REPUBLIKA.CO.ID,BANDUNG--Banyaknya usulan untuk merevisi dan bahkan mencabut Peraturan Bersama Menteri Agama dan Menteri Dalam Negeri (PBM) No 8 dan 9 Tahun 2006 yang mengatur pendirian rumah ibadah, terus menguat seiring dengan kasus Huria Kristen Batak Protestan (HKBP) Ciketing. Namun Dewan Pertimbangan Presiden (Wantimpres) Bidang Hubungan Antar Agama, menegaskan PBM tidak dapat diganggu gugat.
“Saya tegaskan PBM tidak bisa direvisi apalagi dicabut,” tegas KH Ma’ruf Amin selaku pimpinan Wantimpres Bidang Hubungan Antar Agama, yang ditemui Republika usai melakukan kunjungan kerja dan sosialisasi PBM dengan Gubernur Jawa Barat, Ahmad Heryawan, di Gedung Sate, Bandung, Kamis (23/9) siang.
Ia menuturkan, PBM merupakan hasil kesepakatan bersama antar majelis agama di Indonesia.
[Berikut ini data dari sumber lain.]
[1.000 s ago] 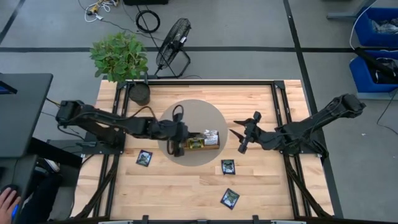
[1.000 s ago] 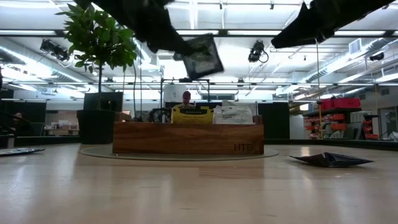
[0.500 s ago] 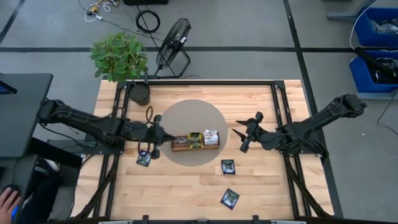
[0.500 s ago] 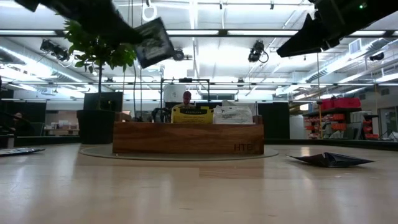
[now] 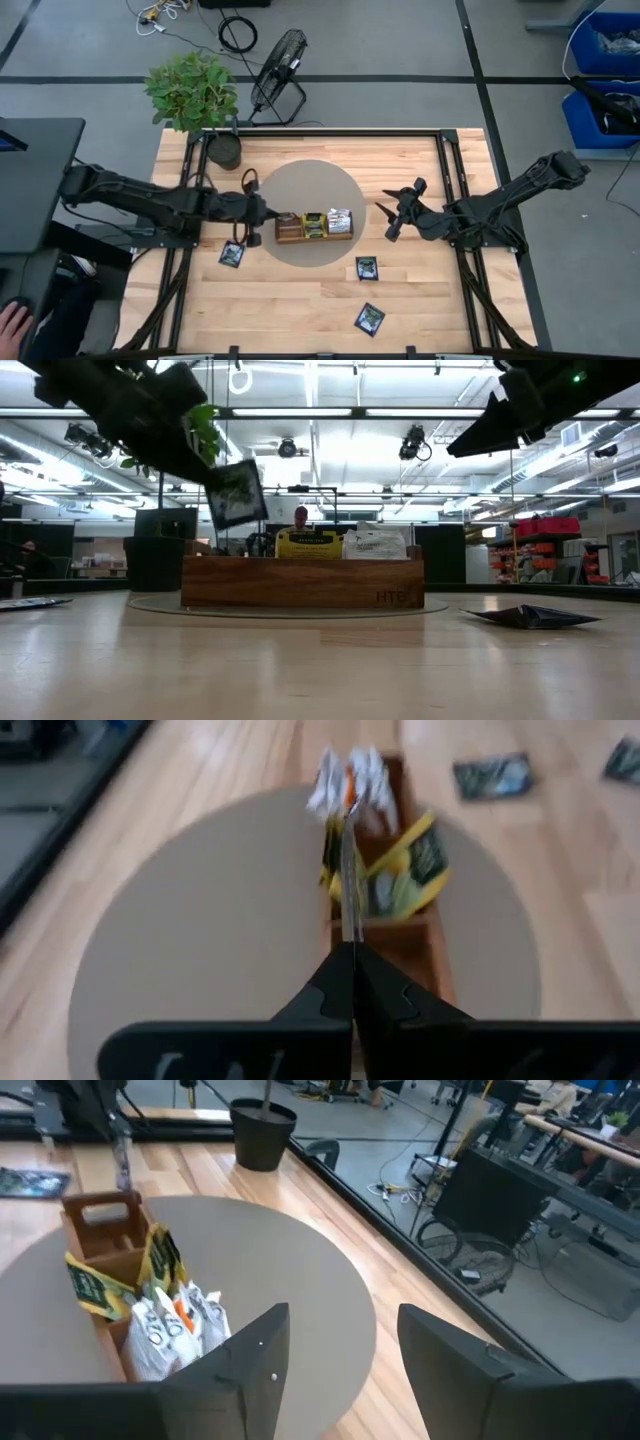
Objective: Pick & Place Tea
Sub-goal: Put the purple tea bag into the left section of the wooden organizer
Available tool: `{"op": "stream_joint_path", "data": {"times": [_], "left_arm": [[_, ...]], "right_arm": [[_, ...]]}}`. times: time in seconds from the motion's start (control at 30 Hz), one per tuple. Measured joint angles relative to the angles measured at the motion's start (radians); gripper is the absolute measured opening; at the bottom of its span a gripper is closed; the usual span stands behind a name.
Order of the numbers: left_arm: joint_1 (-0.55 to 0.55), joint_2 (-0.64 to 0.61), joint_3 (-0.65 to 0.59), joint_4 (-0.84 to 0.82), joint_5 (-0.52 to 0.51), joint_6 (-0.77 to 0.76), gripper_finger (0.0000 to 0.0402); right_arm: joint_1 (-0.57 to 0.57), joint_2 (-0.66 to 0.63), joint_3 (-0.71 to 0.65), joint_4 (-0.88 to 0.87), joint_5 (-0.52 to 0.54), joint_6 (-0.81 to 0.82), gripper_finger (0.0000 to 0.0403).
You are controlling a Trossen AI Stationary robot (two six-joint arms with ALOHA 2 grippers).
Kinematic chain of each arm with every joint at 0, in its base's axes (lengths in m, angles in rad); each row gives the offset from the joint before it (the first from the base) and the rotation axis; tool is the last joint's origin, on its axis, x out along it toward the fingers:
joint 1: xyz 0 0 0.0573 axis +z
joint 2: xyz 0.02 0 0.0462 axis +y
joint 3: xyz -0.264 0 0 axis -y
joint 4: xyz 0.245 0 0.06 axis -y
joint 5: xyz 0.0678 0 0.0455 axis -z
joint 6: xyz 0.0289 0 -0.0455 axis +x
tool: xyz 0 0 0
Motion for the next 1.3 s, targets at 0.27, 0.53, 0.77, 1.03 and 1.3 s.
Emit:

PBM tersebut, lanjutnya, harus dilihat berbeda dengan peraturan lainnya yang dibuat pemerintah dan dapat direvisi atau dicabut dengan mudah. “Jadi Menkopolkam bisa saja mengatakan PBM terbuka untuk direvisi. Tapi hal itu tidak mungkin karena sama halnya melanggar kesepakatan yang telah dibuat semua majelis agama,” ujarnya.
Ia menuturkan saat pembuatan PBM, Menteri Agama mengajak organisasi-organisasi keagamaan yang mewakili agama-agama resmi di Indonesia untuk membahas dan merumuskan PBM. Organisasi-organisasi agama tersebut yaitu Majelis Ulama Indonesia (MUI), Persatuan Gereja-gereja Indonesia (PGI), Konferensi Waligereja Indonesia (KWI), Parisada Hindu Dharma Indonesia (PHDI) dan Perwakilan Umat Buddha Indonesia (Walubi). Sedangkan Matakin belum terbentuk saat pembahasan.
Selama empat bulan, lanjutnya, majelis-majelis agama tersebut melakukan debat yang cukup alot untuk merumuskan PBM. Peraturan itu juga menjadi bentuk toleransi majelis-majelis tersebut terhadap kerukunan antar umat beragama, karena harus mengorbankan beberapa kepentingan kelompok agama.
“Jadi jika ada pihak yang menyuarakan revisi atau pencabutan PBM merupakan sebuah pengkhianatan atas kesepakatan tersebut,” katanya menekankan.
Ia juga memaparkan, PBM ini berbeda dengan Surat Keputusan Bersama (SKB) 2 Menteri yang kemudian dicabut karena ditolak berbagai majelis agama. SKB berlaku pada masa Orde Baru dan pembuatannya pun dilakukan pemerintah. Dalam SKB dikatakan, pemerintah membina semua kelompok agama di Indonesia.